2018 was a great year for establishing VMware as a company committed to helping customers address the challenges of multi-cloud. Late in the year, we completed the acquisition of CloudHealth Technologies. CloudHealth is the focal point of our efforts to build out capabilities that help organizations manage, secure and operate in a multi-cloud world.
Over the next few blogs, we will outline the major challenges organizations face as they increase their use of the cloud – and how VMware can help address those challenges. Read on to discover how today’s multi-cloud world came about, and how to put your organization into pole position for what’s to come tomorrow.
A 30 Second History of Cloud Adoption
Many people recognize Line of Business application development teams were the first to embrace the public cloud, seeking the ability to produce better quality code at a faster rate than competitors. These teams found easy access to resources, infrastructure as code, and well-defined APIs. On-demand, pay as you go pricing, the easy availability of application building blocks and the ability to deploy across the globe were welcome benefits as well.
Since the launch of AWS in 2006, the importance of public cloud to the enterprise has steadily increased. For most companies, the portfolio of projects running in the cloud has moved from a few test and development and non-critical applications, to a large portfolio of revenue-generating, in-production applications. Not only has the number of projects in the cloud increased, so too has the number of clouds in use by each organization. According to multiple analyst studies, a majority of organizations now use two or more public clouds.
As the profile of applications running in the cloud has changed, as cloud spending has surged, and as the number of clouds in use by organizations has increased – business leaders have realized that public cloud usage can no longer be taken for granted. With this realization comes an understanding that multi-cloud operations involve substantial financial, operational, security and compliance risks – and any approach to building and running applications in the cloud must reflect this reality.
Ever-Increasing Complexity
One thing that is clear to me, is that public cloud presents a complexity challenge unlike anything organizations have faced in the past. This complexity comes from the sheer number of teams, accounts and objects that must be managed, combined with the highly distributed nature of the cloud. Gone are the days where IT owned the front the door and could dictate the stack that was used, who could use that stack and where that stack would run.
The cloud is by its nature more egalitarian than that. Swipe a credit card and you are up and running. The distributed nature of the cloud also means that a resource, misconfigured by any of dozens of teams all striving to develop and deploy code in near real time, can completely cripple the revenue-generating ability of the entire enterprise. This was never the case in the data-center but it is the new face of risk in the cloud.
The complexity challenge is already evident in most organizations today. Most organizations with a significant presence in the public cloud are challenged to effectively manage cost, implement consistent security and compliance, govern the use of cloud resources and ensure their portfolio of SaaS applications meets the performance expectations of the business. As organizations begin to adopt multicloud operations, complexity is heightened further by the fact that each new cloud introduces another operating model and a unique set of semantics, APIs and services.
Cloud Centers of Excellence
In response to this complexity, and to free up application development teams to focus on code that differentiates, many organizations have created cloud operations teams that function as centers of excellence, helping the entire enterprise achieve better performance on the cloud. These new teams are taking on a range of cloud operations tasks, including cost optimization, security and compliance, troubleshooting application performance, resource governance and more.

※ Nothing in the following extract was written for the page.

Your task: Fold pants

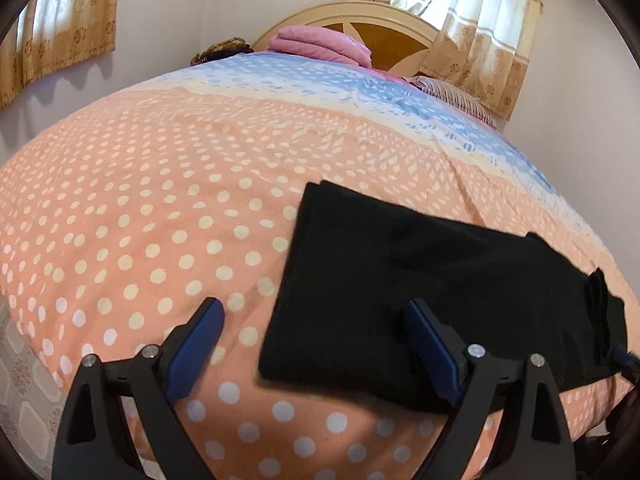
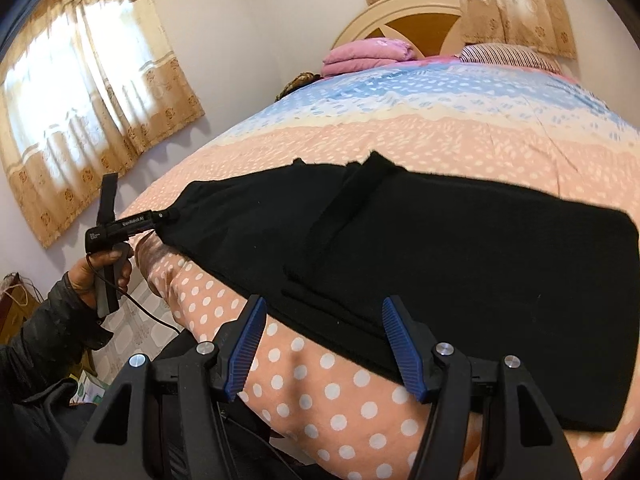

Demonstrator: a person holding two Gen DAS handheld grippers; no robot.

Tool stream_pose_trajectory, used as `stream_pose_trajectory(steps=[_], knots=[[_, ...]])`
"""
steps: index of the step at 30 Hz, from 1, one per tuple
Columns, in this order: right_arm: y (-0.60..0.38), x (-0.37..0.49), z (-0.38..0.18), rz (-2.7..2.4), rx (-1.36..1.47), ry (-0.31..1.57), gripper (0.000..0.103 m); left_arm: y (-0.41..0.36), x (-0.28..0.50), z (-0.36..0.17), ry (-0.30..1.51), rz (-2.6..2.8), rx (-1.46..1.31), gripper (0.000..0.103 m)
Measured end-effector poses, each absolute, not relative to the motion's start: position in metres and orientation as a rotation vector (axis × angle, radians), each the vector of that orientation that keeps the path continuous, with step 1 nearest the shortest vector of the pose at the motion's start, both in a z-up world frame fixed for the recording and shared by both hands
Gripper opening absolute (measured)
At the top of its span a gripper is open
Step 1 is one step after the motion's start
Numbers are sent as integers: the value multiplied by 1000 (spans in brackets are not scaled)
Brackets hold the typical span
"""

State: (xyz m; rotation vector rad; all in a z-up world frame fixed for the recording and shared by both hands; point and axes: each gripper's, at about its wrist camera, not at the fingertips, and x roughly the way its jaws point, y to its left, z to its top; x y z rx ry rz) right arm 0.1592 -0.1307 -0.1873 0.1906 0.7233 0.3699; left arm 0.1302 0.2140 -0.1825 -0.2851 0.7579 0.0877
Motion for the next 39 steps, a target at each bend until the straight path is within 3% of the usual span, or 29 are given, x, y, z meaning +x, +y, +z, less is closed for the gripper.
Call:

These centralized teams are better positioned to handle the challenges associated with running cloud operations at scale. Challenges like knowing where resources are being used, how efficiently, by whom, and at what cost. They’re also better positioned to ensure resources are properly configured for security, compliance and performance, and to quickly identify and help resolve application-level issues that impact revenue-generating SaaS applications.
The Future of Cloud Optimization
This is a great first step toward dealing with the complexity challenge. However, it won’t be enough. The rate of complexity continues to move faster than the ability of people and current technologies to evolve. What is needed is a new approach. One that starts with data and insights and builds out capabilities that work to continuously optimize applications and environments based on policies that organizations have defined. This approach must also be capable of learning from both an organization’s own experience but also from that of other enterprises running in the cloud.

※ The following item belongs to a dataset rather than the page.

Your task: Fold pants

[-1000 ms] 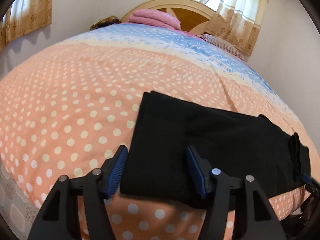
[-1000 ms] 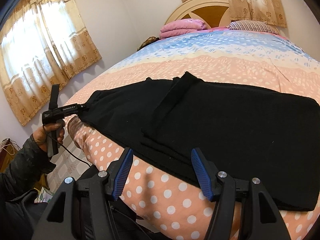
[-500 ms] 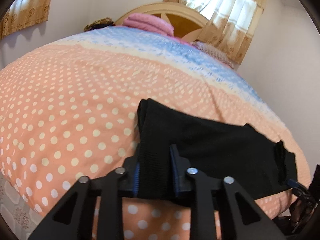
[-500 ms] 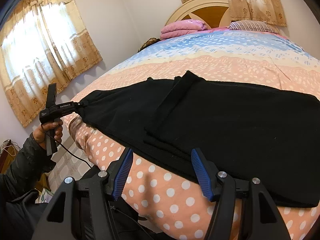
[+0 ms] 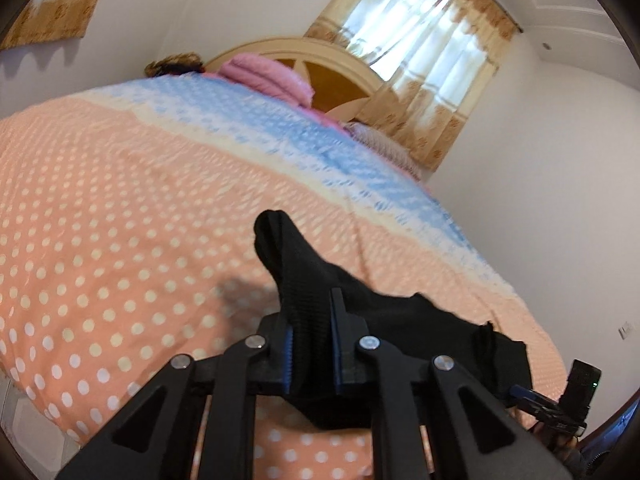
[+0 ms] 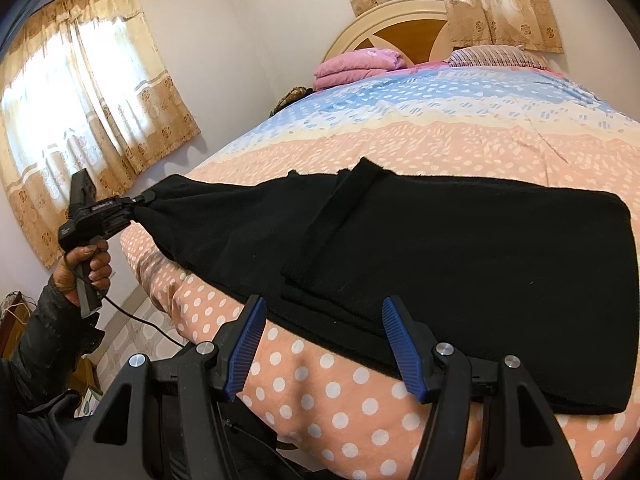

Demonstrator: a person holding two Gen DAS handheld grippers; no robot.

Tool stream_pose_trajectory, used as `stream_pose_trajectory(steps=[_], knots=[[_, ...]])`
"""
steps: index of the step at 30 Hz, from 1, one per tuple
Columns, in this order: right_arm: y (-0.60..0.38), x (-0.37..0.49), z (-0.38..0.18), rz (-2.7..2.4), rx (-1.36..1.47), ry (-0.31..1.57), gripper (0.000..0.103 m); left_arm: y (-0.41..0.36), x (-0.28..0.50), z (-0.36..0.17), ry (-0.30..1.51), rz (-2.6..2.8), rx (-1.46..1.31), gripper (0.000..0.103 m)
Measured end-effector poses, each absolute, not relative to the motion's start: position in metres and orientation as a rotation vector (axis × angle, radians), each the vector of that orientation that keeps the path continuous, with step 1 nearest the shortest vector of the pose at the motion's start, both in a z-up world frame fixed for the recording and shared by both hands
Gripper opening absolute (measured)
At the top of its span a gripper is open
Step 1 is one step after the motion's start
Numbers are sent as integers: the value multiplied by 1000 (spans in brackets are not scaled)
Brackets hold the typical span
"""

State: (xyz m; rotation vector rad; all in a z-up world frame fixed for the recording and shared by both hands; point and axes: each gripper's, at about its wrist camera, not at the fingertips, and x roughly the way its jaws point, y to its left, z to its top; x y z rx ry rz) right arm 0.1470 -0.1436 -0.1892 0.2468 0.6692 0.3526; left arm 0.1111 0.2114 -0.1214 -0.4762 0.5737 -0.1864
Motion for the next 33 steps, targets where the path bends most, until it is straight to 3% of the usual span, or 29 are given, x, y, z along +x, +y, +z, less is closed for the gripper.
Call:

CloudHealth gives us the right foundation to build out capabilities that can help address operational challenges immediately. But even more importantly, it gives us the right starting point to build for the future.

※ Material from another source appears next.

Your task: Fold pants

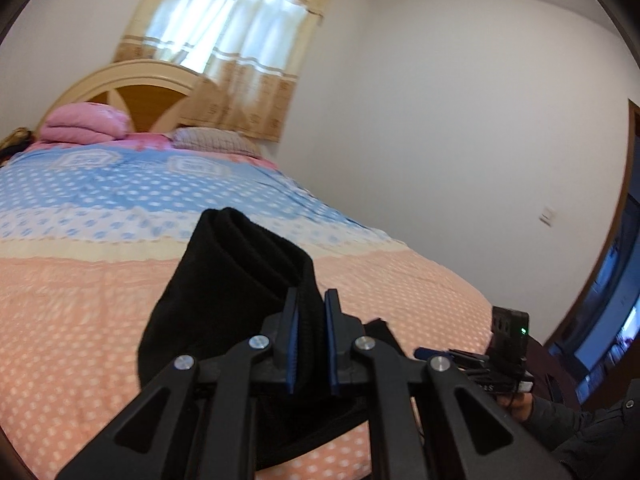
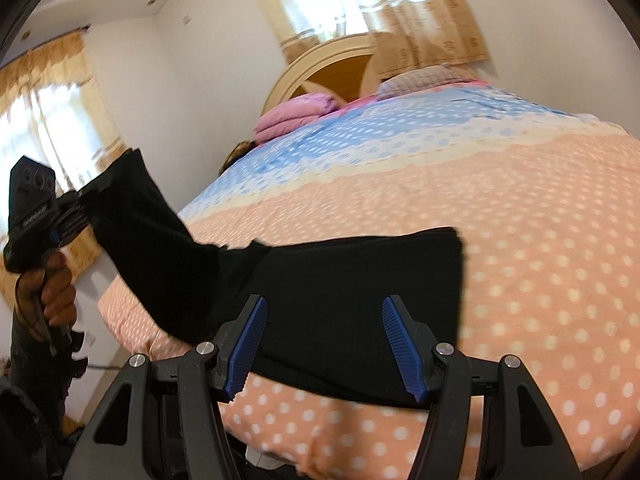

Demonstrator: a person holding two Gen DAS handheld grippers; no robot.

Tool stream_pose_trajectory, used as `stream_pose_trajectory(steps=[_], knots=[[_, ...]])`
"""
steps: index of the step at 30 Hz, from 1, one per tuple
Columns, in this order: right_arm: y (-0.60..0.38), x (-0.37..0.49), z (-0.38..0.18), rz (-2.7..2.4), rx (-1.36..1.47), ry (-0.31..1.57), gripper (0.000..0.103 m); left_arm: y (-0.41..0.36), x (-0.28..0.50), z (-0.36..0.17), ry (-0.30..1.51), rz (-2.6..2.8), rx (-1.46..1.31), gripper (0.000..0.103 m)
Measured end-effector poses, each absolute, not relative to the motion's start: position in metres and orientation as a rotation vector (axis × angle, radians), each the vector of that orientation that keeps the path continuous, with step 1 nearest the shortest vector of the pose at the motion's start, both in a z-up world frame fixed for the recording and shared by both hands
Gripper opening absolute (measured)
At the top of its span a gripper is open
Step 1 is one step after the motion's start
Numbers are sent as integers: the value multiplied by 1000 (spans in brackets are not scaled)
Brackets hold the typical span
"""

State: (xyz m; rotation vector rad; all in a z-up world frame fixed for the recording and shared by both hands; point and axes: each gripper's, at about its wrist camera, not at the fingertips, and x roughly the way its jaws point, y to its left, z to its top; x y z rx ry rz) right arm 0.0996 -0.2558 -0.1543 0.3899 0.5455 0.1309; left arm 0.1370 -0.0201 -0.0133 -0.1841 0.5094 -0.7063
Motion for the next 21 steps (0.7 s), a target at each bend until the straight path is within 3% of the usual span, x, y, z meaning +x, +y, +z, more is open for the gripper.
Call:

It’s clear to me, and to every customer I speak with, that mastering the complexity of multi-cloud operations is a priority. The challenges are formidable but fully tractable. Getting this right will help organizations be both more cost-effective and more responsive to the needs of business. The hidden upside of getting this right is that it allows enterprises to take full advantage of any cloud to meet their business objectives, without incurring an additional complexity tax.